Friday 20 June 2014

Something stupid

Oddly as I get older I find it easier to confess I like Robbie Williams.  I never had a problem admitting my liking for Gary Barlow, but Robbie?  Come on, Robbie?  But the lilting sound of Something Stupid melts my heart.

You know, I'm a fortunate woman.  Opportunities offer themselves to me.  I got to marry the love of my life, and I got to do the most important thing in the world for him, be next to him for 9 months while he approached death.  I got to love him until death did us part.  That's pretty amazing, he was pretty amazing, and for a while, I was pretty amazing too.

I got to work in a job people would have given their eye teeth for.  I know this.  Some told me.  And now I'm in another job which again is the quiet envy of a few particularly weird obsessive people.  And I'll take that.

I get to live in a place which people want to be in, and I can't fault it.  Except it isn't somewhere good to ride my bike, so I'm moving to somewhere that is.  I'm doing the thing where if I feel scared, I'm substituting the word with "excited".  I've already tried that one on my mum.  She bit.

Tuesday 17 June 2014

Under pressure

Today is brought to you by Queen and Freddie Mercury, potentially in a white suit caring for the people on the edge of the night.

I like to sustain the pretence that I am in control of the important things in life, my choices, making my chances, driving things along.  So it figures that I am hating the process of house selling.  I am hating that having done everything I can to help myself (there has been a lot of emulsion in my life this last week) all I can do now is wait, and the dream I have for myself depends on whether someone wants to buy my house and whether someone else wants to buy the house I have an eye on. I'm not loving this very much.  It's starting to ooze out in my dreams and manifest itself in some typical anxiety symptoms.

In fact, I'm so aware of the anxiety and stress in my life that I've stopped using Strava for all my rides.  How on the earth riding my bike managed to change from something which relieves stress into something where I put pressure on myself to get faster I just don't know.  But Strava is now reserved for occasions when my sanity is intact enough that I get on with riding without caring.

Under pressure ...

Wednesday 11 June 2014

My story

I had some plastering done this week, and the plasterer, aged 45, family man (as they say in the best tabloids) was curious about the miscellany of bicycles scattered around the house.  He was also kind enough to say there wasn't an ounce of fat on me.  Oddly, though, that did not endear him to me but I digress.

He asked me about my riding, lots of questions.

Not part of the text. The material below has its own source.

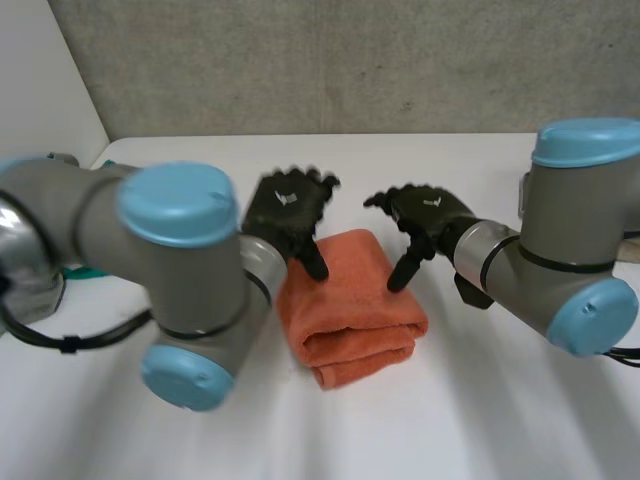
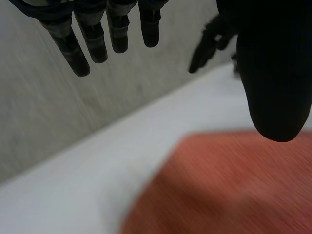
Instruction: Fold the laundry.
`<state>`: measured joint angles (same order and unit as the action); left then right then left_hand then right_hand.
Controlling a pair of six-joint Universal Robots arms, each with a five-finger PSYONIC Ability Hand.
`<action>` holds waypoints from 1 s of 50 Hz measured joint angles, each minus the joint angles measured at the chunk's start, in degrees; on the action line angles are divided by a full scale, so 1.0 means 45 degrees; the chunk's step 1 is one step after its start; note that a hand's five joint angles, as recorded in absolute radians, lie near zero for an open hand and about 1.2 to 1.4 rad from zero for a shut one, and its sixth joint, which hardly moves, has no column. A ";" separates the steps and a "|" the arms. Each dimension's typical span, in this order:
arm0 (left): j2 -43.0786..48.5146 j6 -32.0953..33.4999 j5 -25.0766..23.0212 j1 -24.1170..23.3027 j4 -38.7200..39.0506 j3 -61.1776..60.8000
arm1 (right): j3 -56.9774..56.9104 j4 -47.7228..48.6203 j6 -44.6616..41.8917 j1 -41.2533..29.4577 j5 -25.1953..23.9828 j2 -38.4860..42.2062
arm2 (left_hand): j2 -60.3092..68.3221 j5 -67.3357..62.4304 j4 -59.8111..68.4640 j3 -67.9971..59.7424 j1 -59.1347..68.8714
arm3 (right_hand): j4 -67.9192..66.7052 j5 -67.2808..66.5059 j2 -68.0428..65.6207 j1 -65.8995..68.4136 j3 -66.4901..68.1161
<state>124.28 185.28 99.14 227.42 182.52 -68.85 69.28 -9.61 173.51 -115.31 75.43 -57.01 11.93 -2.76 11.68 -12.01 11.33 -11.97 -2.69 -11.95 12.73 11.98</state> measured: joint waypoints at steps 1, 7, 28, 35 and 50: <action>0.0368 -0.0166 0.0317 -0.0179 -0.0313 0.0246 | -0.0342 -0.0356 -0.0013 0.0065 -0.0161 0.0374 | 0.0000 0.0000 0.0000 0.0000 0.0000 | 0.0000 0.0000 0.0000 0.0000 0.0002; 0.1692 -0.0758 0.1686 -0.0707 -0.1685 0.1009 | -0.1483 -0.1400 -0.0238 0.0204 -0.0979 0.1917 | 0.0000 0.0000 0.0000 0.0000 0.0000 | 0.0000 0.0000 0.0000 0.0000 0.0002; 0.0261 -0.0477 0.1758 -0.0283 -0.2519 0.1153 | -0.0244 -0.0282 -0.3392 0.0104 0.0290 0.1043 | 0.0000 0.0004 -0.0002 0.0000 0.0000 | 0.0000 0.0018 0.0000 -0.0231 0.0002; -0.1532 0.0314 -0.1106 0.0488 -0.1692 0.1912 | 0.3699 0.2849 -0.4379 -0.0400 0.0319 -0.1642 | 0.0000 0.0003 0.0000 0.0000 0.0000 | 0.0000 0.0018 0.0000 -0.0231 -0.0037; -0.1940 0.0881 -0.9158 0.1126 -0.2319 0.2382 | 0.8983 0.8376 -0.5744 -0.1343 0.0292 -0.2034 | 0.0000 0.0005 0.0000 0.0000 0.0000 | 0.0000 0.0018 0.0000 -0.0231 -0.0037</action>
<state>115.55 189.24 57.93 232.48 172.08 -58.13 109.70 28.08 147.66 -121.35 76.74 -66.16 11.93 -2.73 11.68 -12.01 11.33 -11.97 -2.61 -11.95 11.69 11.82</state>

How far do I go, do I ride, like, once a week, isn't it weird  how you don't see many women on bikes.  So somehow I ended up explaining and at the same time as explaining I was remembering.

It sounds like a sob story but it isn't.  My family didn't have a car.  There were multiple reasons for this, and the last one on the list, although relevant, wasn't the most important, that one was money.  The other reasons were the curious thing where my dad didn't have a driving licence.  It was years before my mum found out that something she thought had been a choice of his, not to learn to drive, wasn't. In fact, he had learned, he took his test, and on failing it, just stopped, gave up.  My mum had a licence but zero confidence in her abilities.  She came from a world where the expectation was that the man would drive, and the little woman might do the odd shopping jaunt now and then, but wasn't expected to be the main driver.  The other reason was, in fact, ethics, and the environment.  Even back then, in the 1960s, 1970s, my parents were passionate about their beliefs.  They believed we should be walking, or cycling or taking public transport because it felt like the right thing to do, in terms of fitness, in terms of environment, innately, they felt it was the right way to do things.  We were the kind of family where if there was an organic, wholesome way to do things, that's right where we'd be.  My mum made her bread by hand all through my childhood, our clothes were recycled pass me downs.  We didn't waste stuff, and we didn't load ourselves with unnecessary possessions.  A car would have been unnecessary.  As would more than one bike apiece.  Hmm.

Anyway, as I explained to him, to me a bike was transport from the age of 10.  That just stayed the case, a combination of bikes and public transport saw me through a lot of years, particularly when I was a student in London then worked in London where public transport actually functions, lots of it, runs regularly, frequently, and goes to places which you want to go.  Amazing, huh?  I told him it felt like flying, that at times you do want to take your feet off the pedals, stick your legs out to the side and yell wheeeee as you go downhill.

I never stopped riding a bike.  I think there's some adults out there who can't picture getting back in the saddle because they stopped riding, and there is a perception that traffic is more of a problem now then it was in the 1970s.  I guess it's true to say that traffic has increased, but for city riding, it means for cycling in that it's slower moving, often queueing and it feels fairly safe to ride past stationary cars.

My answers to his other questions were that on Sunday I rode 130km, and that on a road bike 60km doesn't seem too big a deal, and that I rode nearly every day, not just once a week as he seemed to think was appropriate.

I tried to explain to him the need for more than one bike but he didn't get it.